Gaël Perdriau, condamné pour avoir fait chanter son ex-premier adjoint avec une sextape, clame son innocence et dit détenir des preuves inédites. Ses anciens collaborateurs, eux, maintiennent leurs accusations et l’attendent de pied ferme au tribunal.

L’ancien édile de 53 ans est arrivé lundi devant la cour d’appel de Lyon avec une seule promesse. Il assure qu’il va présenter beaucoup d’éléments nouveaux qui démontrent sa version depuis le début. Condamné le 1er décembre à cinq ans de prison dont quatre ferme pour chantage, association de malfaiteurs et détournement de fonds publics, il a déjà purgé deux mois de prison cet hiver après l’exécution provisoire de sa peine. Il qualifie le jugement de première instance d’erreur judiciaire. Son avocat répète qu’il est innocent de tout.

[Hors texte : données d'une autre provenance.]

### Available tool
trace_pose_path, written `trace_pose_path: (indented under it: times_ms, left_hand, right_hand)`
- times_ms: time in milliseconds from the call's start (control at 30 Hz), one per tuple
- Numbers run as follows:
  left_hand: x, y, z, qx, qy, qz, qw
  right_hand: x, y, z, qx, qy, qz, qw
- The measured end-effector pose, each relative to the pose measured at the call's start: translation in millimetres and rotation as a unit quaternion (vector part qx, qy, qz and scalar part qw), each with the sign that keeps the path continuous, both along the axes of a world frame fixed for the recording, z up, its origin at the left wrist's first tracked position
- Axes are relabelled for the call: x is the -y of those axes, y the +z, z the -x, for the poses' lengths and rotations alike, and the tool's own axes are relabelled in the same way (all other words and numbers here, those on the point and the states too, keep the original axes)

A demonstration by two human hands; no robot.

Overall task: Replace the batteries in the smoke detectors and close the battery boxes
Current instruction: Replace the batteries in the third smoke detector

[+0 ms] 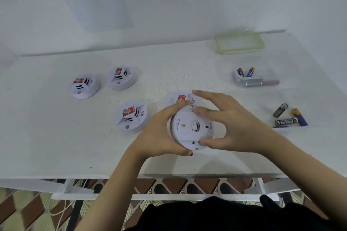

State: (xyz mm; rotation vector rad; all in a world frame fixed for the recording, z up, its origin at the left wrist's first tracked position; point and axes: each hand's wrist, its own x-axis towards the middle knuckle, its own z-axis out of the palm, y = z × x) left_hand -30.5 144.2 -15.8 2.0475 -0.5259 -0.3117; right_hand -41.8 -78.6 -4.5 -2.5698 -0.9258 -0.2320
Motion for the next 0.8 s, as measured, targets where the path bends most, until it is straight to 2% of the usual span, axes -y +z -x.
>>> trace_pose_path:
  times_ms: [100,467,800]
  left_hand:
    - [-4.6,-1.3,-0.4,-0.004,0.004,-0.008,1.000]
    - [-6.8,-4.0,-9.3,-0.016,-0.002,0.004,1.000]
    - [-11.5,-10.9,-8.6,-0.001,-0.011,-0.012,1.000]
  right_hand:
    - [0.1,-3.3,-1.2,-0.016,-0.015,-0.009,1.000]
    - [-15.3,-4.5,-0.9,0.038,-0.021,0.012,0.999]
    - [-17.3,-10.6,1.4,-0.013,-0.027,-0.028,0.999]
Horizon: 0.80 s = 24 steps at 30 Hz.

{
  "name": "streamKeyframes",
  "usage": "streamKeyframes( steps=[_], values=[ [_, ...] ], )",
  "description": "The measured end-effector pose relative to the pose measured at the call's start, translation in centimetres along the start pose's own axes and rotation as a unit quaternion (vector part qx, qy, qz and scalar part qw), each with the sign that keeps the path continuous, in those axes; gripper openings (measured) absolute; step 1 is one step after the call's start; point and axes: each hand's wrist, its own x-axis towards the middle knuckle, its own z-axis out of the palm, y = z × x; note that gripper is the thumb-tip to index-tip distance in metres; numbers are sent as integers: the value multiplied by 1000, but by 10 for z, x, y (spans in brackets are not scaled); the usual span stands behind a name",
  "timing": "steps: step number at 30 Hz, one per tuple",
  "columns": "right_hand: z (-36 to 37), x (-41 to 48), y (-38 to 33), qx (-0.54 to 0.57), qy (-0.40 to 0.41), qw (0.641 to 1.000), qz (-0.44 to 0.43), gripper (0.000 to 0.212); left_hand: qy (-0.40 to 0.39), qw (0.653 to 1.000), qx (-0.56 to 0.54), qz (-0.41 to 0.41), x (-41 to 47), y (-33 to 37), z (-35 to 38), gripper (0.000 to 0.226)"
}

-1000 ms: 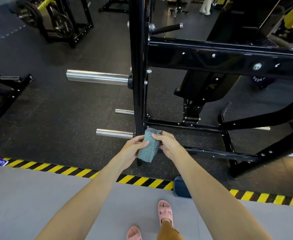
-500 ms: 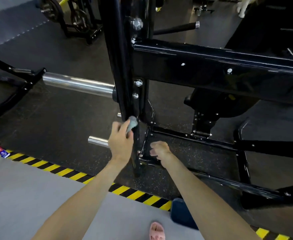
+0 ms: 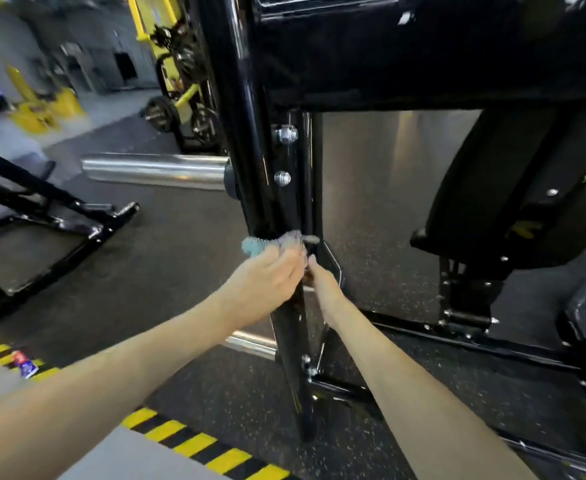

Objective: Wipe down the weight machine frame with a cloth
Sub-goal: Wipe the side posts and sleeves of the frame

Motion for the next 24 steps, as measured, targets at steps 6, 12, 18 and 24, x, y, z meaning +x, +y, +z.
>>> streamKeyframes(
  steps=[6,12,18,24],
  values=[
    [14,48,26,83,-71,987,-117,58,-130,991,4,-21,8,52,-1,51],
    [15,55,42,123,-128,972,-153,97,-70,983,139,-95,29,13,-11,47],
    [15,62,47,170,-166,945,-226,84,-153,987,42,5,13,68,3,57],
    [7,79,49,133,-189,944,-235,92,-75,993,67,-57,27,51,1,41]
  ],
)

L’affaire repose sur un piège sordide monté en 2015. L’ex-adjoint à l’Éducation Samy Kéfi-Jérôme et son compagnon d’alors Gilles Rossary-Lenglet ont filmé à son insu Gilles Artigues, premier adjoint de l’époque, dans une chambre d’hôtel parisien avec un jeune prostitué. Cette vidéo a servi les années suivantes à faire taire au conseil municipal cet ancien député UDI, qui avait contribué à l’élection de Gaël Perdriau grâce à une alliance politique. Les deux hommes, condamnés à trois ans ferme, ont reconnu avoir mis en œuvre le traquenard. Ils affirment que le maire était le commanditaire et qu’ils ont été payés via des subventions fictives à des associations locales.

Gilles Rossary-Lenglet, qui a révélé l’affaire, a répété lundi que la vidéo lui avait été commanditée directement par Perdriau. Il dit avoir fait appel pour empêcher les autres prévenus de mentir. De son côté, la victime Gilles Artigues se dit angoissé et fatigué de devoir subir cette nouvelle épreuve. Il espérait que l’ancien maire dise enfin la vérité, mais il n’y croit pas. Pourtant, des enregistrements audio réalisés à l’insu de Perdriau en 2017 et 2018 le montrent évoquer une vidéo où on voit ce qu’il faut voir et expliquer qu’une fois sur les réseaux sociaux, ce n’est plus du chantage mais une exécution. Un scénario difficile à contredire pour celui qui maintient s’être toujours désintéressé de cette histoire.